→ **TASK DIRECTIONS**
If a record contains an image, leave the image out and repeat everything else exactly.

→ **THE RECORDS**
^^^^^^^^

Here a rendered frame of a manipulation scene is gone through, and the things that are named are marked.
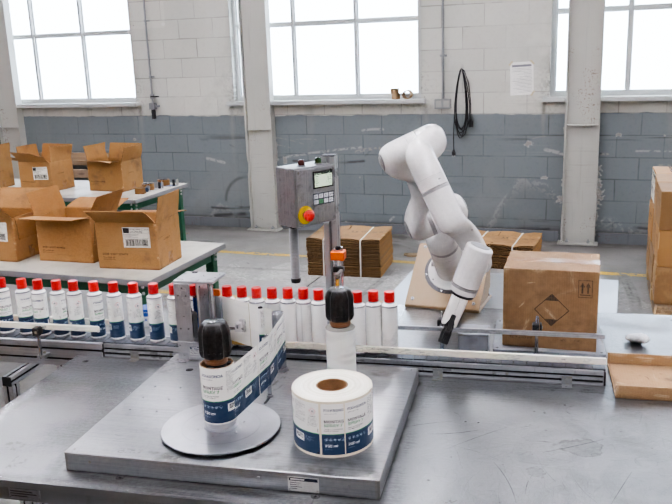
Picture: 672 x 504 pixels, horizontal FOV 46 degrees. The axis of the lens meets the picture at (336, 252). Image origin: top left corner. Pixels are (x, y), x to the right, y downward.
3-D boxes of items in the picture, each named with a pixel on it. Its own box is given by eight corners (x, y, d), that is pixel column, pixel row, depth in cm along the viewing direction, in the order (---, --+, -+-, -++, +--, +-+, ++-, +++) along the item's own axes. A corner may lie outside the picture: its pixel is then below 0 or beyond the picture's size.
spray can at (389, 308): (380, 354, 256) (379, 293, 251) (384, 348, 261) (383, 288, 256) (396, 355, 254) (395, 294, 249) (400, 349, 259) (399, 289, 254)
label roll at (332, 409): (286, 427, 209) (283, 375, 205) (359, 415, 214) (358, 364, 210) (304, 463, 190) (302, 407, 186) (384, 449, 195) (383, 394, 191)
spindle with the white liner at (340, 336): (323, 391, 230) (319, 291, 222) (331, 379, 238) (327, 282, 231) (354, 393, 228) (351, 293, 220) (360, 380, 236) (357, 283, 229)
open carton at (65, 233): (16, 266, 422) (7, 197, 413) (77, 243, 471) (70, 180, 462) (89, 270, 409) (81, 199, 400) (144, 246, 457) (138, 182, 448)
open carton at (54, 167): (9, 192, 661) (3, 147, 652) (45, 184, 699) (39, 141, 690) (46, 194, 647) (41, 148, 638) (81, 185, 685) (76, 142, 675)
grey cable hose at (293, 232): (289, 283, 268) (286, 222, 263) (292, 280, 271) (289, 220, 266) (299, 284, 267) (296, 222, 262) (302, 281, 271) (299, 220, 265)
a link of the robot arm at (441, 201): (434, 191, 257) (475, 277, 256) (417, 196, 243) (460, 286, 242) (458, 179, 253) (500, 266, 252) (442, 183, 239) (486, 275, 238)
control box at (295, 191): (278, 224, 260) (274, 166, 255) (317, 216, 271) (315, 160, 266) (297, 229, 252) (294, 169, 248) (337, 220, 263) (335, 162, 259)
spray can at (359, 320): (350, 355, 256) (348, 293, 251) (350, 349, 261) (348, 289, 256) (366, 354, 256) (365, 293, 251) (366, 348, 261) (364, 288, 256)

^^^^^^^^

→ **RESPONSE BOX**
Here a rendered frame of a manipulation scene is gone through, and the things that are named are marked.
Picture: 672 x 504 pixels, horizontal FOV 46 degrees. The axis of the lens meets the picture at (336, 252). Image origin: top left corner. Pixels are (x, y), x to the right, y downward.
3-D boxes of items in the picture, each named with a pixel on it. Its own box is given by eight corners (x, y, d), that is pixel column, pixel row, depth in cm along the viewing direction, in the order (---, --+, -+-, -++, +--, +-+, ++-, +++) along the item's own axes. A corner may lie outside the picture: its pixel is then below 0 or beyond the picture's size.
spray can at (389, 308): (380, 354, 256) (379, 293, 251) (384, 348, 261) (383, 288, 256) (396, 355, 254) (395, 294, 249) (400, 349, 259) (399, 289, 254)
label roll at (332, 409): (286, 427, 209) (283, 375, 205) (359, 415, 214) (358, 364, 210) (304, 463, 190) (302, 407, 186) (384, 449, 195) (383, 394, 191)
spindle with the white liner at (340, 336): (323, 391, 230) (319, 291, 222) (331, 379, 238) (327, 282, 231) (354, 393, 228) (351, 293, 220) (360, 380, 236) (357, 283, 229)
open carton at (65, 233): (16, 266, 422) (7, 197, 413) (77, 243, 471) (70, 180, 462) (89, 270, 409) (81, 199, 400) (144, 246, 457) (138, 182, 448)
open carton at (54, 167): (9, 192, 661) (3, 147, 652) (45, 184, 699) (39, 141, 690) (46, 194, 647) (41, 148, 638) (81, 185, 685) (76, 142, 675)
grey cable hose at (293, 232): (289, 283, 268) (286, 222, 263) (292, 280, 271) (289, 220, 266) (299, 284, 267) (296, 222, 262) (302, 281, 271) (299, 220, 265)
a link of the robot arm at (441, 201): (434, 191, 257) (475, 277, 256) (417, 196, 243) (460, 286, 242) (458, 179, 253) (500, 266, 252) (442, 183, 239) (486, 275, 238)
control box at (295, 191): (278, 224, 260) (274, 166, 255) (317, 216, 271) (315, 160, 266) (297, 229, 252) (294, 169, 248) (337, 220, 263) (335, 162, 259)
spray can at (359, 320): (350, 355, 256) (348, 293, 251) (350, 349, 261) (348, 289, 256) (366, 354, 256) (365, 293, 251) (366, 348, 261) (364, 288, 256)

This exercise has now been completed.